[Records excerpted from a collection]

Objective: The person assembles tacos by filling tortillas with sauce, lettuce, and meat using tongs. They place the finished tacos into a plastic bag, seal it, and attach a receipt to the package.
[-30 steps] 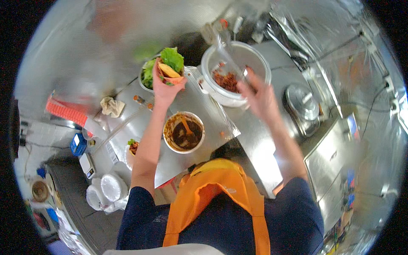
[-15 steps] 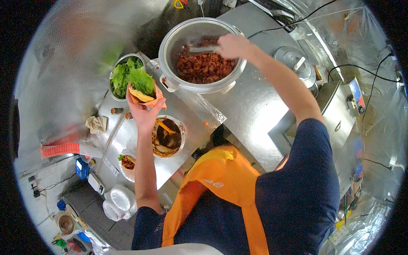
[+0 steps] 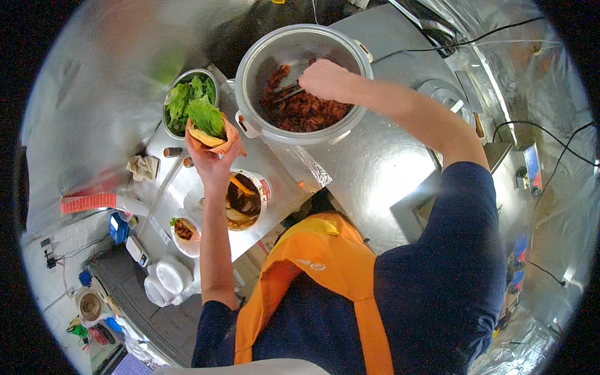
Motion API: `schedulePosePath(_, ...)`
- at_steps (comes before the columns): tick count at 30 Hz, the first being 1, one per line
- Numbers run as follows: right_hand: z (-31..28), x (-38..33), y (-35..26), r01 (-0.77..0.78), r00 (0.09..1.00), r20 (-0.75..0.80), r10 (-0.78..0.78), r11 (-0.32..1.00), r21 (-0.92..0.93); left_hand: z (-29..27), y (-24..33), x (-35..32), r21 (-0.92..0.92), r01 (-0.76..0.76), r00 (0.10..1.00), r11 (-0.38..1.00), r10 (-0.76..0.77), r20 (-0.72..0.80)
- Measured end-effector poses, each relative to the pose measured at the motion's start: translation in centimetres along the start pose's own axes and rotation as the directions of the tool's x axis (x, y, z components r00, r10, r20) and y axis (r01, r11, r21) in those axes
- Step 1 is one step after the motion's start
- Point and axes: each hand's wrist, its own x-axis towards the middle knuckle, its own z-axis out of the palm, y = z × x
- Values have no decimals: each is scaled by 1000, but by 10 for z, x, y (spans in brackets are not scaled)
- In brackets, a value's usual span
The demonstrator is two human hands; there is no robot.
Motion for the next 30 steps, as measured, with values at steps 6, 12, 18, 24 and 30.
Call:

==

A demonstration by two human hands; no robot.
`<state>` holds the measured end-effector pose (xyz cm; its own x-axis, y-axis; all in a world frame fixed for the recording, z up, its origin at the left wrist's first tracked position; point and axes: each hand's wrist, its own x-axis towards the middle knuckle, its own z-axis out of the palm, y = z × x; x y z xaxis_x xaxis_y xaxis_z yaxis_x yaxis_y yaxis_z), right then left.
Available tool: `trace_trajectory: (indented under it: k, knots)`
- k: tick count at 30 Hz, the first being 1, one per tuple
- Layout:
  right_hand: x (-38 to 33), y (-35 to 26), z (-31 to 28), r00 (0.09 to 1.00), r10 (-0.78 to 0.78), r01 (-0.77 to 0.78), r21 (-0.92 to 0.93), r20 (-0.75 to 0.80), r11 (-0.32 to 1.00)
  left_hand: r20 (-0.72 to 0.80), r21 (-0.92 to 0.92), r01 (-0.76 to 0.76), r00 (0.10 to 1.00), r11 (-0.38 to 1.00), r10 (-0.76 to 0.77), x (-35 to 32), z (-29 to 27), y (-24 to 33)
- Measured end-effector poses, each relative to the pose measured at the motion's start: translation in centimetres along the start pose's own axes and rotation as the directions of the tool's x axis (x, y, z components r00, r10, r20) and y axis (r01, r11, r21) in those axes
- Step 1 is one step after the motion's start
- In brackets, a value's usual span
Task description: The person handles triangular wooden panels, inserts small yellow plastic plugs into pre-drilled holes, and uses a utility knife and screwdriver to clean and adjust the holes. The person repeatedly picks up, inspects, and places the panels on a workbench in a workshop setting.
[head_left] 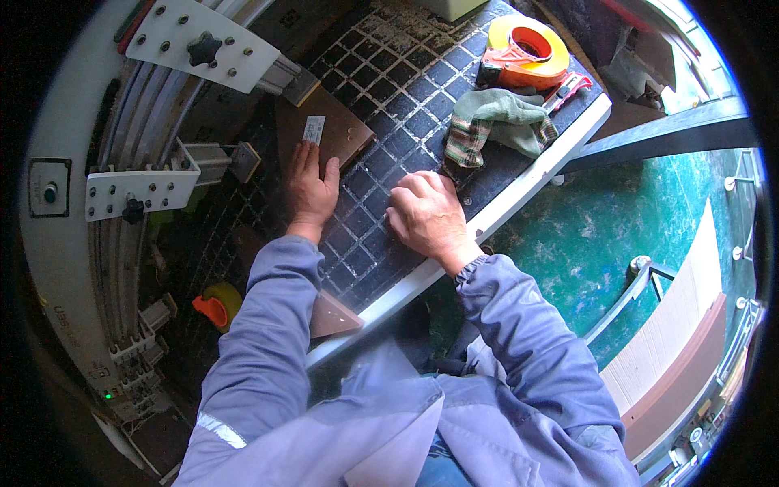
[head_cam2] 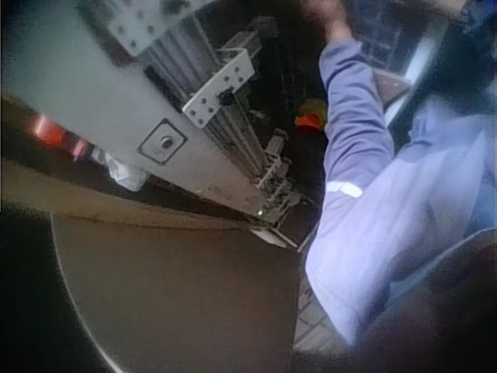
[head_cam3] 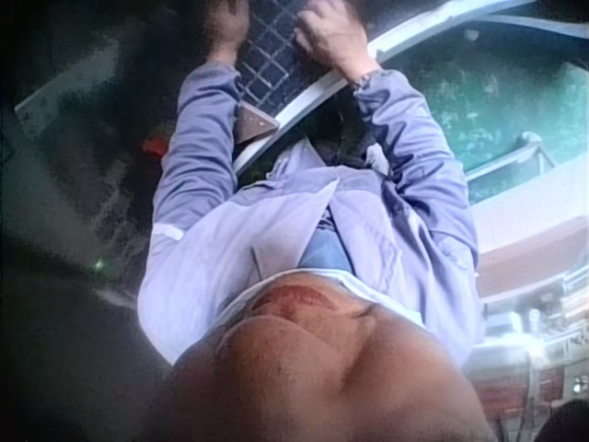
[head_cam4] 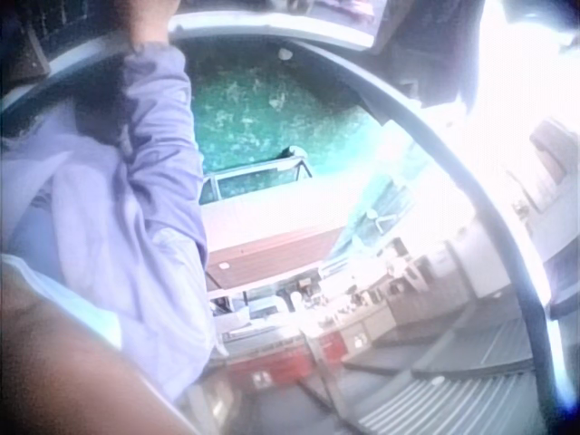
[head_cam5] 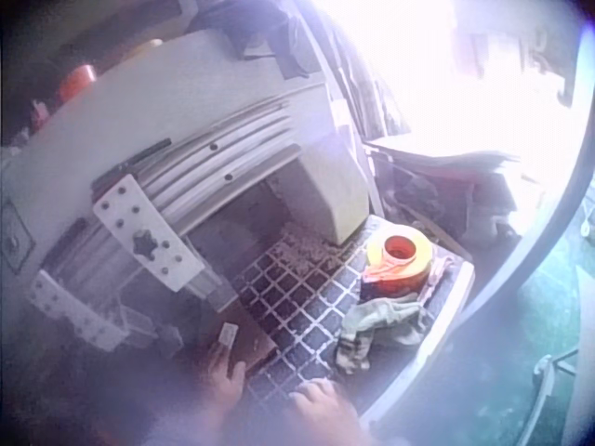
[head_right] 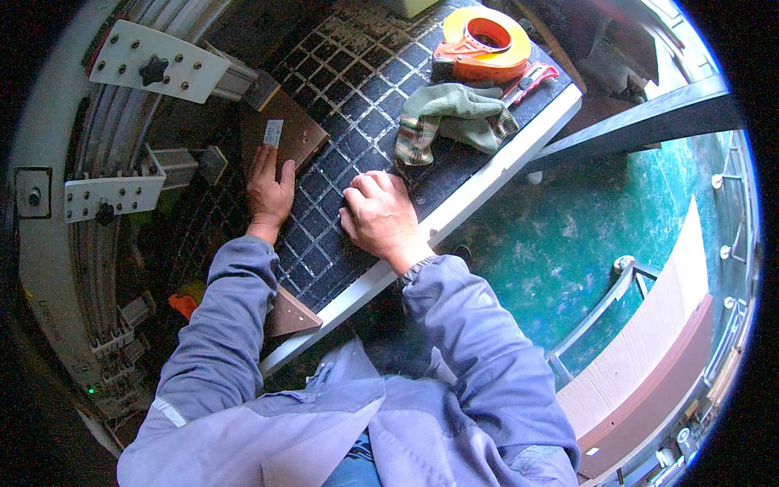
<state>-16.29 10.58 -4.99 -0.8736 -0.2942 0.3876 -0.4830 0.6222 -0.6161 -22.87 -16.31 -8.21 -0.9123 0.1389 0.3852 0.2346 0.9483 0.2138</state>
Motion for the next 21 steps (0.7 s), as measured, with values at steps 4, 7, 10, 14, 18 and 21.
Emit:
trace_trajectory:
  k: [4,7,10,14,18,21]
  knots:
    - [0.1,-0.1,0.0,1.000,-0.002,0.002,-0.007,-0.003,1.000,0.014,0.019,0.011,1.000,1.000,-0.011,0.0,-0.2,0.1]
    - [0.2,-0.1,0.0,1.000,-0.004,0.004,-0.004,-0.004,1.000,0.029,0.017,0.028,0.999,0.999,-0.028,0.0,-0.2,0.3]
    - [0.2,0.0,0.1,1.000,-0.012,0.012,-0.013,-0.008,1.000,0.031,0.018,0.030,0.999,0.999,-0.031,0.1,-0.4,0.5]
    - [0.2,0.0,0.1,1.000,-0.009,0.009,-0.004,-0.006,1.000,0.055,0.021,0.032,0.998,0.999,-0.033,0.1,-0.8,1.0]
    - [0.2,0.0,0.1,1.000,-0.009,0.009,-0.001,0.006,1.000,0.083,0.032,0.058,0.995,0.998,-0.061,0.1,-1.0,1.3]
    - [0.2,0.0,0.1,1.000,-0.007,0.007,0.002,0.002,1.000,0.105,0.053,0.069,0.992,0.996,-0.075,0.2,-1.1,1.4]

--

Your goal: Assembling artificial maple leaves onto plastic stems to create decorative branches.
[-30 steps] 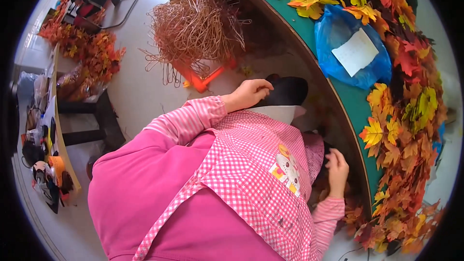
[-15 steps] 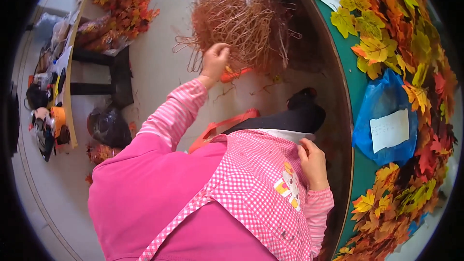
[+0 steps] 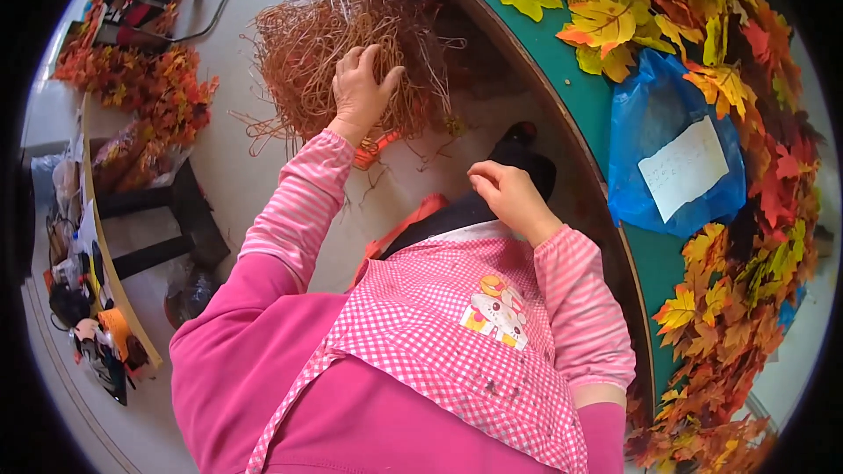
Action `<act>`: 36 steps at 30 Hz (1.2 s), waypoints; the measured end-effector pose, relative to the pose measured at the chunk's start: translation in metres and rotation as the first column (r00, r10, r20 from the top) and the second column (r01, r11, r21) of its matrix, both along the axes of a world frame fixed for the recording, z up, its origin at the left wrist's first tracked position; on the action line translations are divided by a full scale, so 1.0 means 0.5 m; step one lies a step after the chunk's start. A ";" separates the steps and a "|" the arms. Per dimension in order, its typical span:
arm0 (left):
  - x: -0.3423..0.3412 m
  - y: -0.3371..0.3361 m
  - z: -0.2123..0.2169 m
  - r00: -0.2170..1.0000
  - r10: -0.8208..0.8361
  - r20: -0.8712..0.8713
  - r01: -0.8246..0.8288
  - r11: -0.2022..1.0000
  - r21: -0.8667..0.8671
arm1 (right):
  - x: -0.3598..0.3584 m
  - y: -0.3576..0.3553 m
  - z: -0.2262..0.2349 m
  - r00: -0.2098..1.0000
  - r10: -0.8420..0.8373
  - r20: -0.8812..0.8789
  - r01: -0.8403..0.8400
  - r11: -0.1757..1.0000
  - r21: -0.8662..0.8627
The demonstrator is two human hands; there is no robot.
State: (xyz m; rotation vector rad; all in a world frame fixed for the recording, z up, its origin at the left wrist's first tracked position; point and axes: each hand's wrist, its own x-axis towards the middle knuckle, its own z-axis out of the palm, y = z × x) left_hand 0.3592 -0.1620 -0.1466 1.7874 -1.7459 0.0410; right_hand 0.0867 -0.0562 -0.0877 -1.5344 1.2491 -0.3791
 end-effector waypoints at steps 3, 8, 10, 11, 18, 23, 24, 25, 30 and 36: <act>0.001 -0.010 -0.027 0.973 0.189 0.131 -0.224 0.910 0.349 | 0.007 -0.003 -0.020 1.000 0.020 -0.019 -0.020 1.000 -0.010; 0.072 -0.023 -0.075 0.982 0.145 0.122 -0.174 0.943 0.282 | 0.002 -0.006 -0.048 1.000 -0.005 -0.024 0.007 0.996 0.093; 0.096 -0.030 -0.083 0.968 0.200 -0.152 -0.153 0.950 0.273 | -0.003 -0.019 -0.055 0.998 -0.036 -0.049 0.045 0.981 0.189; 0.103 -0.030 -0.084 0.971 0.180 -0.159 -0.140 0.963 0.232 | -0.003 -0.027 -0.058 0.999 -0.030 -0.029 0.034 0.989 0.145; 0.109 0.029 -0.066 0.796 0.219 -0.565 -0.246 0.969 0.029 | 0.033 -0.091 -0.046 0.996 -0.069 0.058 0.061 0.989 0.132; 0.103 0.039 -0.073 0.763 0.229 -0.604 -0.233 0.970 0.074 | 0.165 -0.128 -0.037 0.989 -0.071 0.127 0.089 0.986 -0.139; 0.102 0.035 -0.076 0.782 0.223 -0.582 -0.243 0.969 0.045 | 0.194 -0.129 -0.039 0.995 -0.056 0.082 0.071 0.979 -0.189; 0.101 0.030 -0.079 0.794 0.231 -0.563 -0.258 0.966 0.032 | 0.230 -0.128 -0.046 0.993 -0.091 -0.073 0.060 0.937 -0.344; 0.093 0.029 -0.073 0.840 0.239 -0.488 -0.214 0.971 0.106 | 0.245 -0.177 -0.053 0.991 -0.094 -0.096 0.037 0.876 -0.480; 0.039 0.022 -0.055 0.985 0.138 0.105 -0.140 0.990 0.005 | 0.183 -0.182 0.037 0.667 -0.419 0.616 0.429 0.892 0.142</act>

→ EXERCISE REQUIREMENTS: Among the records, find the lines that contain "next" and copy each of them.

→ FINAL ANSWER:
Motion for the next 30 steps, as measured, with values at steps 6, 12, 18, 24 and 30.
Motion for the next 21 steps (0.7 s), as measured, with values at steps 4, 7, 10, 14, 18 and 21.

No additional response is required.